→ Exercise requirements:
Pick out all lines in the listing holding the string "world" and copy them.

→ Available records:
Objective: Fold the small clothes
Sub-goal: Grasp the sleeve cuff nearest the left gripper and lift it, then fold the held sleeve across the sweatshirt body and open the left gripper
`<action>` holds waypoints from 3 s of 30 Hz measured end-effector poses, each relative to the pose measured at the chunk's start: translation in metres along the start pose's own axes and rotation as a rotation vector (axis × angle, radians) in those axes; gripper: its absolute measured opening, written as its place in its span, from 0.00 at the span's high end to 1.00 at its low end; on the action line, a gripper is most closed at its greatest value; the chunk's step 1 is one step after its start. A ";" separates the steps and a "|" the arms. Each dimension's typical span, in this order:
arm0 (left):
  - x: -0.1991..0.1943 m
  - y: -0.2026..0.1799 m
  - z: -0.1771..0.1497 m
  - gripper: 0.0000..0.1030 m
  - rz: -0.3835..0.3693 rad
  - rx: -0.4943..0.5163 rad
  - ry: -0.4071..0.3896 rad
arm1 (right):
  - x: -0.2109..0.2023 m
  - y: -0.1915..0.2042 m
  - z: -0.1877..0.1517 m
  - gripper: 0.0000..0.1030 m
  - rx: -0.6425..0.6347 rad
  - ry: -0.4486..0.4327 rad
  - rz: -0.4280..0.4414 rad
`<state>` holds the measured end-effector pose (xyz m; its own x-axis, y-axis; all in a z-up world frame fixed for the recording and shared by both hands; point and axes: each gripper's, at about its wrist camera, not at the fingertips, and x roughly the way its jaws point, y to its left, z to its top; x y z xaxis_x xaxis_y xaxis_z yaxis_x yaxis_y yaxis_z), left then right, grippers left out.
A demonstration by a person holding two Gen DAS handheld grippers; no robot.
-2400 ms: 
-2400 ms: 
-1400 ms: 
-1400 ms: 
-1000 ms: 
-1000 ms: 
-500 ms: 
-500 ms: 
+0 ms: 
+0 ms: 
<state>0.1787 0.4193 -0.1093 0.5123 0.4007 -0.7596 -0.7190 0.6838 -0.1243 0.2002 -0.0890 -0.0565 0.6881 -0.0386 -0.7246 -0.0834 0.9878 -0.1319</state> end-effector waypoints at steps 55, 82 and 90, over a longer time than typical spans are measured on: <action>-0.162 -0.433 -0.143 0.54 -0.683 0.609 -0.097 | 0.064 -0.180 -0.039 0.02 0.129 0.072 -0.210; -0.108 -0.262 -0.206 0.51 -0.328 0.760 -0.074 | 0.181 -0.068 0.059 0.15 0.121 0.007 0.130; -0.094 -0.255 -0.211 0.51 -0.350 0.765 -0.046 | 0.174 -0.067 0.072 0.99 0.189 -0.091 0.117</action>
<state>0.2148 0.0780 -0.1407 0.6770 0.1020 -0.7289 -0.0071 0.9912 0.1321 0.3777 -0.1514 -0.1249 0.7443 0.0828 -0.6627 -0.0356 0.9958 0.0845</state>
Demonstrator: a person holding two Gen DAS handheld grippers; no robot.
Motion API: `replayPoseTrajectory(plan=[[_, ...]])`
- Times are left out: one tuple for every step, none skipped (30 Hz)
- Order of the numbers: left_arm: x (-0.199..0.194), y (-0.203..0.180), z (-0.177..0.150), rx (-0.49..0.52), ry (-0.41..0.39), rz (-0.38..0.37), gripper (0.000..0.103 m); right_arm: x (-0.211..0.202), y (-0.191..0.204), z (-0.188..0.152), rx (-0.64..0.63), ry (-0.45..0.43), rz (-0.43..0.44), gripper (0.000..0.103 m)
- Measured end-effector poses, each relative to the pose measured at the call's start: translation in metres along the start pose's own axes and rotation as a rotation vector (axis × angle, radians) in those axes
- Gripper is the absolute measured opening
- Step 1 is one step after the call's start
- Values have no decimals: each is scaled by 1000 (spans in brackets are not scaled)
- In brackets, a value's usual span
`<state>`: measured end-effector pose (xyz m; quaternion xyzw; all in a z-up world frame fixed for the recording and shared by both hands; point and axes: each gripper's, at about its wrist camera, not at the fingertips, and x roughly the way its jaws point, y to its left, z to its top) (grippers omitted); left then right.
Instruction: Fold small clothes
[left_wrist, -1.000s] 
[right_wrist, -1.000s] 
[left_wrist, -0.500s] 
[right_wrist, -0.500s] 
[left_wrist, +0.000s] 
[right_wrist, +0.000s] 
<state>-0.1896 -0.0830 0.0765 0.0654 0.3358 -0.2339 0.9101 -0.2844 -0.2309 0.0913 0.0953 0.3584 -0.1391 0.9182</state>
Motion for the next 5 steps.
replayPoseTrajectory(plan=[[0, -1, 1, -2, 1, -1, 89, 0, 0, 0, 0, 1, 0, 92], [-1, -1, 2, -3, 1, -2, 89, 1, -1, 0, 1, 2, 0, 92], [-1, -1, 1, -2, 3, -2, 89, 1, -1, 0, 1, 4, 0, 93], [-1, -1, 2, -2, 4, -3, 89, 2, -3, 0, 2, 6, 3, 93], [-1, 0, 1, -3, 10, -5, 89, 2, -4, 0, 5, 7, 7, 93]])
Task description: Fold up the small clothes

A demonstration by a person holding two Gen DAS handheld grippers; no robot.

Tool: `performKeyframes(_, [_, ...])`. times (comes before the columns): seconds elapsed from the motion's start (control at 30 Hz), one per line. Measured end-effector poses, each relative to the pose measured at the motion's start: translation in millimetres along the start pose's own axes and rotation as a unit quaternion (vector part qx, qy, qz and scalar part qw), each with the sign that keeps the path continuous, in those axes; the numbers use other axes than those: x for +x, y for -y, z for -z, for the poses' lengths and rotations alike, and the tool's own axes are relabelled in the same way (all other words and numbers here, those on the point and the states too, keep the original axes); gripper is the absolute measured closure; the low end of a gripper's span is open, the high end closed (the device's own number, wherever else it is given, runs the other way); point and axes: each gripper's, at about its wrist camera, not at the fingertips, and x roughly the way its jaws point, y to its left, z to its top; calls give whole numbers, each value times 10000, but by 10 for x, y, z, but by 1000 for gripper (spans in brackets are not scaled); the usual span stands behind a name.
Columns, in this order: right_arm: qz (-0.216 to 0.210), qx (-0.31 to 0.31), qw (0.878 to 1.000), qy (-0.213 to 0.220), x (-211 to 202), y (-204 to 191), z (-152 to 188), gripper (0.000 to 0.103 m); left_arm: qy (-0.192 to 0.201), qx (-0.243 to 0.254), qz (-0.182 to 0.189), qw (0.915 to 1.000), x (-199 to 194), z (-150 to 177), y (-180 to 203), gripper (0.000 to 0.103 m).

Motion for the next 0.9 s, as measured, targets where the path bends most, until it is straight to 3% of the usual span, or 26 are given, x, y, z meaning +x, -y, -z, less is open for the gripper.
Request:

→ The answer:
`<state>` holds the measured end-effector pose (xyz m; its own x-axis, y-axis; all in a z-up world frame fixed for the recording and shared by both hands; point and axes: each gripper's, at about its wrist camera, not at the fingertips, and x roughly the way its jaws point, y to its left, z to its top; x y z xaxis_x xaxis_y xaxis_z yaxis_x yaxis_y yaxis_z), left then right, grippers left out.
`<state>`: measured end-effector pose (xyz m; quaternion xyzw; all in a z-up world frame fixed for the recording and shared by both hands; point and axes: each gripper's, at about its wrist camera, not at the fingertips, and x roughly the way its jaws point, y to its left, z to its top) (grippers omitted); left then right.

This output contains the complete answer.